Altra questione riguarda l’indebitamento. Come queste enormi spese verranno recuperate? Troppa detassazione e ancora disordinata. Non si è affermata una chiara e generale linea volta alla sobrietà e alla riconversione dei consumi green sul lungo termine ma su questo un grande ruolo spetta all’impresa.
Non crediamo sia compito del Governo ma anche delle forze politiche che lo sostengono, al centro come in periferia, fare chiarezza e utilizzare le risorse messe in campo in maniera oculata.
Nei fatti le risorse economiche rese disponibili passeranno alla gestione operativa delle Regioni, e si confida che andrà meglio rispetto ai ritardi nell’erogazione della Cassa integrazione, dove abbiamo assistito ad un vergognoso scaricabarile tra Regione e Inps.
Un decreto di “Rilancio” che confida sul ruolo e sulle funzioni delle tante autonomie. Rimane sospesa l’essenziale questione che per governare al centro come in periferia è necessario avere un progetto politico che vada oltre l’esigenza di dar conto alle richieste di breve periodo dei propri eventuali elettori.

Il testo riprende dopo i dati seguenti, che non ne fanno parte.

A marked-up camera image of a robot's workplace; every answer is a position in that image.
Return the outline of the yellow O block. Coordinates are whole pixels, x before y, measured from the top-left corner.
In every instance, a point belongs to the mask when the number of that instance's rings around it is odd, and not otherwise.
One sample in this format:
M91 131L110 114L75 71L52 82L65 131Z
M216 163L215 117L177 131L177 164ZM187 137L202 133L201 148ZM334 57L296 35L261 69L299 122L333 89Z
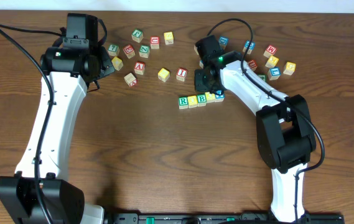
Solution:
M198 99L196 95L188 96L187 97L189 108L195 108L198 106Z
M210 93L210 92L205 92L205 97L207 103L213 103L215 101L215 94Z

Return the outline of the blue T block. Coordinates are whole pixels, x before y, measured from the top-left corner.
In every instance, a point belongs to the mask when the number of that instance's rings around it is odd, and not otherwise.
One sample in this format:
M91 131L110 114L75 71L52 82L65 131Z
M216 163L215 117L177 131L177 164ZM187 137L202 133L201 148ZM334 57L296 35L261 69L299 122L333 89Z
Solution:
M215 102L222 102L224 99L225 99L225 94L221 90L216 91Z

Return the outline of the green B block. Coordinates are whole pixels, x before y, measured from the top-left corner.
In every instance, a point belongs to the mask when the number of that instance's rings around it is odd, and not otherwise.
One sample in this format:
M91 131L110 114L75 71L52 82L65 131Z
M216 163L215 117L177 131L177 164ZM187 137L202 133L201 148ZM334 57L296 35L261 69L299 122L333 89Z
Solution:
M207 104L207 98L205 94L197 95L198 106L205 106Z

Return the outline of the green R block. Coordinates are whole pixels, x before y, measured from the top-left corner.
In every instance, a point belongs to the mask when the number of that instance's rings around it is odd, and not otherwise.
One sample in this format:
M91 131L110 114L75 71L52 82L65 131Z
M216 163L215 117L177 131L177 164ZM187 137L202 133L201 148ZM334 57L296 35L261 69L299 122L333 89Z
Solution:
M186 96L179 97L179 109L187 109L189 107L188 98Z

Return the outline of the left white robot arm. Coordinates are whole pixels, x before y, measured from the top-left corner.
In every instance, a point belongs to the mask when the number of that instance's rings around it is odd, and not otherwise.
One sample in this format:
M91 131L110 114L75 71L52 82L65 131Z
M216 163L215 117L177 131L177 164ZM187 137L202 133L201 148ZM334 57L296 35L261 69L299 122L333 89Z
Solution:
M14 175L0 177L0 201L15 223L106 223L103 207L68 182L79 108L91 83L114 72L98 31L103 21L69 13L57 40L34 62L41 94L34 127Z

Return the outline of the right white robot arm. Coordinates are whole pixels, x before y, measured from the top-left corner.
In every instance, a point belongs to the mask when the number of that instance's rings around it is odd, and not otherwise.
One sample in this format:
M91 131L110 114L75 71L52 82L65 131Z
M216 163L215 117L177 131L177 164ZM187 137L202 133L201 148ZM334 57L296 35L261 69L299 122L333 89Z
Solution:
M221 96L235 94L256 116L257 145L271 169L271 212L279 222L304 222L304 170L315 149L306 100L289 97L268 85L250 69L241 53L226 53L214 35L195 44L203 63L195 71L195 89Z

La pandemia non è finita e dovremo abituarci a conviverci ancora per molto. Dopo la “fase 2” seguirà la “fase 3” e tante altre che saranno non meno complesse da gestire. E c’è il solito pericolo: truppe d’assalto con le baionette affilate, le armi automatiche ben oliate e una ben fornita scorta di munizioni, pronte a sferrare l’attacco per appropriarsi del bottino, dei tanti soldi messi a disposizione. Come correggere le scelte sbagliate compiute nei decenni precedenti e come adeguarci a un nuovo stile di vita è ancora tutto da definire. Siamo preoccupati, inutile nascondercelo.

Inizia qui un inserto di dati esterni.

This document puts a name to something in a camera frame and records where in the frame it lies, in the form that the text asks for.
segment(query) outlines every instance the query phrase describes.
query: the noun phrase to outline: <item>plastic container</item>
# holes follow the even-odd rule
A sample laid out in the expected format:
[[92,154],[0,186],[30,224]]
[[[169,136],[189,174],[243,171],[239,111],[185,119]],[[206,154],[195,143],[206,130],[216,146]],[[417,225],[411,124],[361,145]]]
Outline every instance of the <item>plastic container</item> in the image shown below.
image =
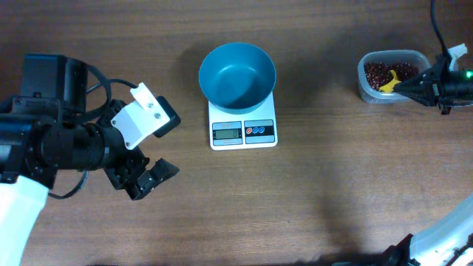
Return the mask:
[[364,65],[381,62],[385,64],[409,63],[419,68],[419,72],[430,68],[429,60],[425,55],[413,50],[380,51],[365,55],[358,64],[358,88],[361,98],[367,103],[400,103],[409,100],[397,93],[379,92],[368,84]]

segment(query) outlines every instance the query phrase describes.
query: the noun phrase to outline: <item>teal bowl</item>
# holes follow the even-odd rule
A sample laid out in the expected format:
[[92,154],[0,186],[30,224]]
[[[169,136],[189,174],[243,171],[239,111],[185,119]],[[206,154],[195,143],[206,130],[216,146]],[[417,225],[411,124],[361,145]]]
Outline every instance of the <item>teal bowl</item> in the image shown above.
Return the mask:
[[205,57],[199,84],[218,109],[246,114],[260,107],[272,93],[276,67],[269,55],[253,44],[224,44]]

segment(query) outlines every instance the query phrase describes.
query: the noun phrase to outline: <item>wooden table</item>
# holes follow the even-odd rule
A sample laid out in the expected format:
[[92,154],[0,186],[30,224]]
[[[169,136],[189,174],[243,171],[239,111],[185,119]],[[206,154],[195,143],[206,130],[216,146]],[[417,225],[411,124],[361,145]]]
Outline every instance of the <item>wooden table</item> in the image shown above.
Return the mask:
[[[437,10],[447,45],[472,48],[473,2],[438,1]],[[231,41],[260,46],[276,64],[276,148],[209,147],[197,73]],[[24,54],[59,53],[146,82],[182,118],[140,146],[179,166],[176,177],[132,202],[93,172],[73,198],[48,200],[23,264],[290,263],[381,252],[433,225],[472,192],[473,108],[440,116],[413,102],[363,102],[359,60],[392,49],[433,62],[429,1],[3,1],[2,98],[19,92]],[[473,57],[461,63],[473,67]],[[104,99],[95,92],[88,107]],[[78,179],[62,171],[54,192]]]

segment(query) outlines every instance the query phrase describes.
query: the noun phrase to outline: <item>yellow object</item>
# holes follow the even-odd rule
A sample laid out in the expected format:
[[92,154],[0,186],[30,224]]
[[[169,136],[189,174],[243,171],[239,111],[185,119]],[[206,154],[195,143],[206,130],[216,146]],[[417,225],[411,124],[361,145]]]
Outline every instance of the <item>yellow object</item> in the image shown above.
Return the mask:
[[390,72],[394,78],[392,79],[391,82],[379,88],[380,92],[394,92],[394,86],[397,83],[400,83],[398,76],[396,75],[396,72],[394,70],[390,70]]

Chi decidiamo che deve governare, a Roma o nella nostra Regione e Comune, dovrà dirci come concretamente vuole limitare il potere di una burocrazia paludosa che immobilizza da troppo tempo la nostra Penisola, che produce incongruenti comportamenti e alimenta, con la sua inefficacia e inefficienza, il debito pubblico e i sistemi di malaffare. Farlo e non pronunciarlo come minaccia per dissolvere lo Stato ma per renderlo sempre più la nostra cosa pubblica primaria. Siamo in un paese dove la semplificazione dell’attività amministrativa è un groviglio di norme e regolamenti; la trasparenza dell’azione amministrativa è diventata un mare magnum dove diventa arduo e complicato cercare documenti e richiederne, usufruire di quanto pubblicizzato nelle carte dei servizi.
L’ambiguità delle scelte ha dissimulato i danni provocati dalla privatizzazione della sanità in Lombardia come in Campania.

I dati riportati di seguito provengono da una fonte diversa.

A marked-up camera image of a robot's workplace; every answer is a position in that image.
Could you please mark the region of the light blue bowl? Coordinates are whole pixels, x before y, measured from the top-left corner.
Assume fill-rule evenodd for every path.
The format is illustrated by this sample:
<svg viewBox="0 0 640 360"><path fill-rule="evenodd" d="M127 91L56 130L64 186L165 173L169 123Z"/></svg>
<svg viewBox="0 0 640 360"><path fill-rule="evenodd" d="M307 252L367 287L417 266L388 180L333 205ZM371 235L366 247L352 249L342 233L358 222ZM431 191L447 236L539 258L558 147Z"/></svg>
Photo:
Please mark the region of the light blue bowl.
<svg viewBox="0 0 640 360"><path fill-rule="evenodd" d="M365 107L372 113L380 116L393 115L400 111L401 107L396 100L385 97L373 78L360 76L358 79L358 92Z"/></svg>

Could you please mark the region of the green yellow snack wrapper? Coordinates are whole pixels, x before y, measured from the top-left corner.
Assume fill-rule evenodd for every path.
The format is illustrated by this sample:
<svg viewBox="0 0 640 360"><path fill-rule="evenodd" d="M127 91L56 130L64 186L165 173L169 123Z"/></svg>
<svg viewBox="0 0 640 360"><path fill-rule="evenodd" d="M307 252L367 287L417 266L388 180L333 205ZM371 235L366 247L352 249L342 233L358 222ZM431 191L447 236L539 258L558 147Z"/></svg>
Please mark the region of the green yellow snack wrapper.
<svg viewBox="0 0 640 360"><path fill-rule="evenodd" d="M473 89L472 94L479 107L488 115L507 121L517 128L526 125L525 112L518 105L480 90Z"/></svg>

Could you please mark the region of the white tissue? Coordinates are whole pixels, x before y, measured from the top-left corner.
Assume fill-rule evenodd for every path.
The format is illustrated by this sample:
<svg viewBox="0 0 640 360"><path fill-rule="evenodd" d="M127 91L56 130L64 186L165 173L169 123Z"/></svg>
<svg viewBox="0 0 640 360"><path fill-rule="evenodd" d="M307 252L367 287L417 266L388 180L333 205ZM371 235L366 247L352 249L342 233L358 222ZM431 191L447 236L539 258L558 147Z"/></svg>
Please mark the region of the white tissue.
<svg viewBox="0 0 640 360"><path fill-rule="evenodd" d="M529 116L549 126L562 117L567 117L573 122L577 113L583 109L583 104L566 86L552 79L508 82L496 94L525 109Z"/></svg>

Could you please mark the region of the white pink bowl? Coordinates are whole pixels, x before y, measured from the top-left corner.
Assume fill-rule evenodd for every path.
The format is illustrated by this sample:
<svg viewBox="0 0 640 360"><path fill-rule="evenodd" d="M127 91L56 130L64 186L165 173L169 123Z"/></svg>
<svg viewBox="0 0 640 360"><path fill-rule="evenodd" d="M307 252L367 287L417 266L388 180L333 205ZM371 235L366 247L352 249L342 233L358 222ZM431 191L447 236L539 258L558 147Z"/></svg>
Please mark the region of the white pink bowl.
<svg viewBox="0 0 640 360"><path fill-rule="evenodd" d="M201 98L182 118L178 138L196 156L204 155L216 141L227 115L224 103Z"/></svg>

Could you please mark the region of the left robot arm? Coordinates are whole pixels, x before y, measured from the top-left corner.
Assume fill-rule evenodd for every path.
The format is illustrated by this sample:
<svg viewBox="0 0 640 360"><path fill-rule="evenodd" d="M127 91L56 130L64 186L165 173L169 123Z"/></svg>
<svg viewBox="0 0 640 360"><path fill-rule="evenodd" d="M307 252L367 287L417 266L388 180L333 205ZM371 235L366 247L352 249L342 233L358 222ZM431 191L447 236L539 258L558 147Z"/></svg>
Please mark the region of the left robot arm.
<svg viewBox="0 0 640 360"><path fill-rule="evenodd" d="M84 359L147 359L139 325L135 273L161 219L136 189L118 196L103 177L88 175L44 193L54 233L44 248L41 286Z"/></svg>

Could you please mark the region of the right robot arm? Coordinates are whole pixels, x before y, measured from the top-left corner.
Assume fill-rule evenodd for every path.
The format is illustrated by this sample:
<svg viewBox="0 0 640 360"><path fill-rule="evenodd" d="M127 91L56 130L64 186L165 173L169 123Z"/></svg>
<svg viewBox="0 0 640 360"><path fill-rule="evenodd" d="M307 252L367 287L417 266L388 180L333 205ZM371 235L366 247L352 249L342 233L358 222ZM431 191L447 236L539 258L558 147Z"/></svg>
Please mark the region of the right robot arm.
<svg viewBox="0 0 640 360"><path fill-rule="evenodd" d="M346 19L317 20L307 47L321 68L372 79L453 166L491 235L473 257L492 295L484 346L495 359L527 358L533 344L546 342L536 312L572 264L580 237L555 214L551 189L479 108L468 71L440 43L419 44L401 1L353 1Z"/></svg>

Ancora una volta torna centrale la modifica dell’articolazione periferica dello Stato oggi obsoleta e una rivisitazione dei rapporti Stato, Regione e Comuni improntata alla fiducia e alla fattiva collaborazione. La politica vuole scegliere i suoi dirigenti nelle pubbliche amministrazioni? Lo faccia ma con criteri che rispondano agli interessi della collettività e non della propria fazione.
È oggi il tempo della responsabilità, individuale e collettiva. È necessario allora ricominciare davvero. La politica non può essere ridotta ad un gioco da tavolo, richiede riflessioni e proposte, un continuo confronto, una ricerca di alleanze sociali e culturali sulle quali puntare per realizzazione progetti di miglioramento del vivere civile. Creare “stanze” che non logorino per la continua ricerca di consenso ma luoghi dove si elaborano strategie ambiziose per ricostruire le tante connessioni spezzate.
Si ricomincia a giocare e la palla non è al centro, ma passa alle tante periferie, alle Regioni, ai Comuni e alle tante strutture tecnico-amministrative distribuite in tutta la Penisola, anche alle università, alle scuole, alle associazioni politiche e sindacali.